TASK GOAL:
Within the listing below, how many lines feature the word "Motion"? Reply with only that number.

DATA UNDER STUDY:

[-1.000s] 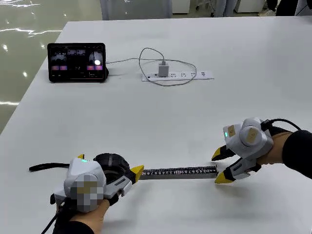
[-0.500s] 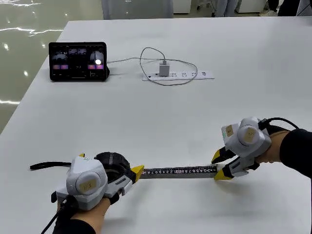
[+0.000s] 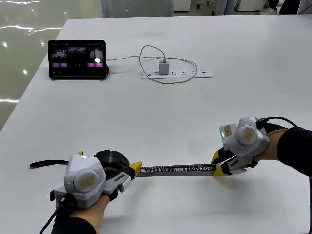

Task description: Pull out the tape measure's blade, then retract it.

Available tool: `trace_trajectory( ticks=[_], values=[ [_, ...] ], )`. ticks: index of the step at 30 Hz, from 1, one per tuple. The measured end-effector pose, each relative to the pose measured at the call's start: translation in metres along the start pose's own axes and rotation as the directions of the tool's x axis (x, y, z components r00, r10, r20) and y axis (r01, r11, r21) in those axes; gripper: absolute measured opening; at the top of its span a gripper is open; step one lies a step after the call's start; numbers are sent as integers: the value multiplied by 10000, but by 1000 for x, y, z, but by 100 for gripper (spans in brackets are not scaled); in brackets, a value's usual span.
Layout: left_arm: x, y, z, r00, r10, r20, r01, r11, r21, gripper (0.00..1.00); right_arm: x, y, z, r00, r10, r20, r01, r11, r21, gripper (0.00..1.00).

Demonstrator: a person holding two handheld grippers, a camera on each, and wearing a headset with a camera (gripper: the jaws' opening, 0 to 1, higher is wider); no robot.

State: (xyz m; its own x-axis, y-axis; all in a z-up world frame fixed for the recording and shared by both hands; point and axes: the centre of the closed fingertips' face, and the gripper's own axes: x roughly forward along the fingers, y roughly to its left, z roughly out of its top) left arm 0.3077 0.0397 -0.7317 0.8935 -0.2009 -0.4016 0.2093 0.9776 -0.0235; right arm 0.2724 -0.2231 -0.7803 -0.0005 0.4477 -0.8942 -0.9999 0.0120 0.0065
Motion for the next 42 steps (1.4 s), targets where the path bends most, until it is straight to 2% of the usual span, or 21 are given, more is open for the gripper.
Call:
trace_trajectory(
  ticks=[3, 7, 10, 11, 20, 26, 31, 37, 42],
  values=[
    [-1, 2, 1, 9999, 104, 41, -104, 9999, 42, 93, 0, 1, 0, 9998, 28, -174, -31, 9998, -201, 12],
    [-1, 4, 2, 9998, 173, 48, -172, 9998, -107, 91, 1, 1, 1, 9995, 41, -309, -31, 9995, 323, 11],
    [-1, 4, 2, 9998, 192, 30, -192, 9997, -132, 89, 1, 2, 1, 9995, 31, -303, -23, 9996, 270, 11],
    [0, 5, 1, 9998, 200, -14, -200, 9997, -161, 88, 2, 3, 1, 9995, 7, -308, -7, 10000, 16, 11],
    [1, 4, -7, 9990, 179, -420, -197, 9989, -430, 78, 3, 1, 2, 9999, 79, -125, -64, 9931, 1167, 11],
    [1, 5, -13, 9970, 146, -762, -198, 9974, -688, 69, 4, 2, 2, 9990, 79, -448, -48, 9977, 679, 11],
    [1, 3, -14, 9960, 41, -889, -103, 9975, -695, 64, 4, 2, 3, 9982, 115, -588, -68, 9968, 791, 10],
    [0, 3, -15, 9953, 29, -967, -102, 9971, -748, 63, 4, 2, 3, 9975, 96, -700, -39, 9967, 811, 10],
    [0, 3, -15, 9954, 59, -960, -115, 9982, -581, 62, 4, 1, 4, 9988, 96, -488, -37, 9929, 1189, 10]
  ],
)
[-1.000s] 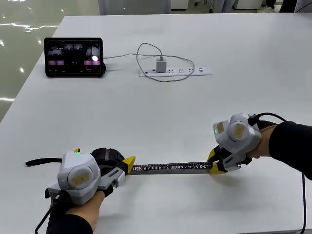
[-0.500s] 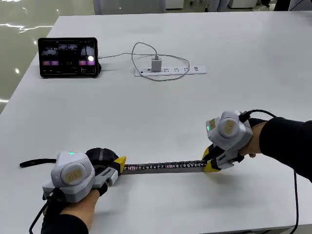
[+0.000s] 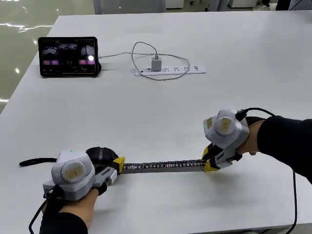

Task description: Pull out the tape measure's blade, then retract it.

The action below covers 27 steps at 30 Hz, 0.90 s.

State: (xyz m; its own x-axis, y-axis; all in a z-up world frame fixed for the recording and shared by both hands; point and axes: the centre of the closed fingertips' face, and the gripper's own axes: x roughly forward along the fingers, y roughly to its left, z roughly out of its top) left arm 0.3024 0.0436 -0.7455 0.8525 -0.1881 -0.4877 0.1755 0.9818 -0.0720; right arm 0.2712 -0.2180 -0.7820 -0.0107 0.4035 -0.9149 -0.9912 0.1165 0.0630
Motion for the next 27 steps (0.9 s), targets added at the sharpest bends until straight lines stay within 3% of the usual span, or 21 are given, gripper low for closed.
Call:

EXERCISE RESULT:
2